Jeśli masz w domu tylko jeden rodzaj szamponu, czas to zmienić. Jeśli chodzi o oczyszczanie, nasze włosy lubią różnorodność. Zakładając, że na co dzień używasz szamponu nawilżającego- raz na tydzień zafunduj im porządne oczyszczenie.
A jak myć włosy? Najlepiej dwukrotnie. Namoczyć je wodą, nałożyć niewielką ilość szamponu, odczekać chwilę, by związał się z wodą, a następnie spienić. Następnie starannie spłucz kosmetyk, najlepiej ciepłą wodą. By dodać im blasku i zamknąć łuski na koniec opłucz kosmyki zimną lub letnią wodą. To mój mały trik ;-).
Pamiętaj!
* Wybieraj szampony bez silikonów.
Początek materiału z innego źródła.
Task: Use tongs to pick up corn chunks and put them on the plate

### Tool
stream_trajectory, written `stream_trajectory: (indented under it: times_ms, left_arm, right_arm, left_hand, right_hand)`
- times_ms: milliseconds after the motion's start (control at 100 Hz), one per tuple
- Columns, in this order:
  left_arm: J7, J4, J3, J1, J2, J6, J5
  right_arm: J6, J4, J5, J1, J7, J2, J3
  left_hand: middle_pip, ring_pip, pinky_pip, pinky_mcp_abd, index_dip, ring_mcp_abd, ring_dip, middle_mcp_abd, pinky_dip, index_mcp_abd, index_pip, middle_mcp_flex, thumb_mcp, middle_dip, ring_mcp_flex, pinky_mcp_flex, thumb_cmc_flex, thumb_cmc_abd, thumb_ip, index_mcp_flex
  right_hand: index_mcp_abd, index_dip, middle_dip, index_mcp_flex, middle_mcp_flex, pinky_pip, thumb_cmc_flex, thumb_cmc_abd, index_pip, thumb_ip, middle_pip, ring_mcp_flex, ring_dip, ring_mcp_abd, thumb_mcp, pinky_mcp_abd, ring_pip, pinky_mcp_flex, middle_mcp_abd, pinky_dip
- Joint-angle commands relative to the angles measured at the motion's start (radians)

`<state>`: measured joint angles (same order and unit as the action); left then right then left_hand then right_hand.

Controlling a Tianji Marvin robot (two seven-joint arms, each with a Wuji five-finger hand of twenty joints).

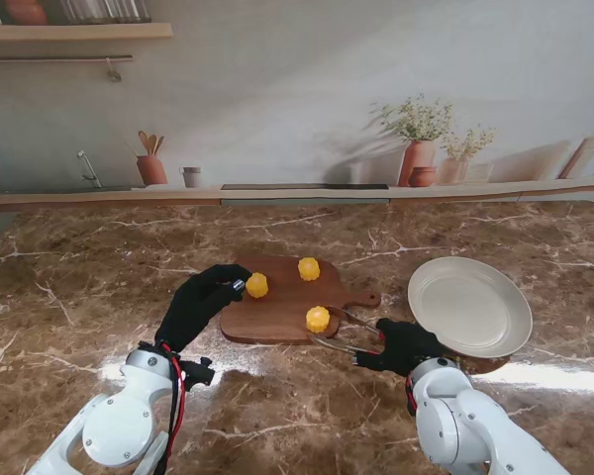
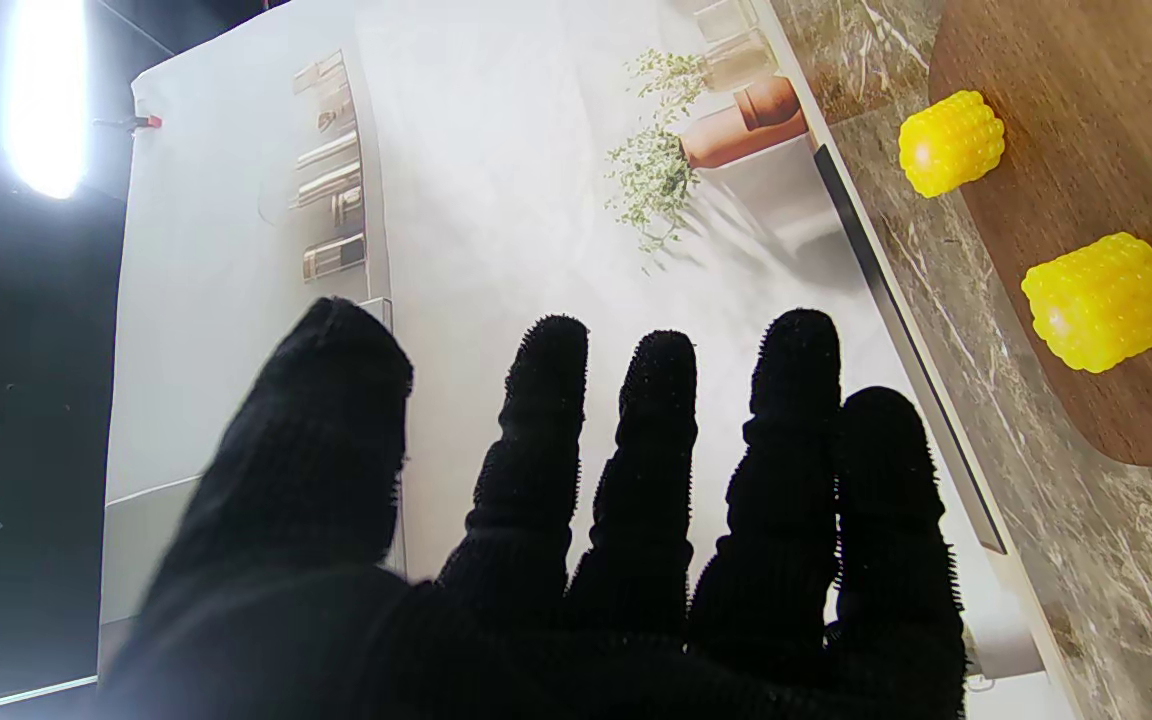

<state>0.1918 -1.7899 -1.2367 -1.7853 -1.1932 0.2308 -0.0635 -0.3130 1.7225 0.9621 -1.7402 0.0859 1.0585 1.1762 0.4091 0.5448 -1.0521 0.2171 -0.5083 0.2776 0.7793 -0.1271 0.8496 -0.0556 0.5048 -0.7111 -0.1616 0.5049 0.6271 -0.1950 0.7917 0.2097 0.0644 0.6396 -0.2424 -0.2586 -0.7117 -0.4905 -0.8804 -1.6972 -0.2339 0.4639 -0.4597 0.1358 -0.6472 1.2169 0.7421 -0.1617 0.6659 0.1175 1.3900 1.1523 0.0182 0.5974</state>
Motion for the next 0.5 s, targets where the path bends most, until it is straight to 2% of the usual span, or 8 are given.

Co z tego, że włosy wydają się gładsze? To tylko pozór, który nadmiernie obciąża włosy i prowadzi do ich wypadania. Zamiast tego użyj odżywki, której notabene powinnaś stosować po każdym myciu, by uzupełnić substancje odżywcze.
* SLS pomaga utworzyć pianę. Bez niego praktycznie jej nie ma. Ja nie zauważyłam negatywnego skutku używania takich szamponów i mam zamiar stosować nadal.
* Co najmniej raz w tygodniu zafunduj włosom domowe SPA w postaci maseczki. Odwdzięczą Ci się za to, uwierz mi.
No cóż, na dziś to tyle. Miło mi, że dotrwałyście do końca. Pozdrawiam!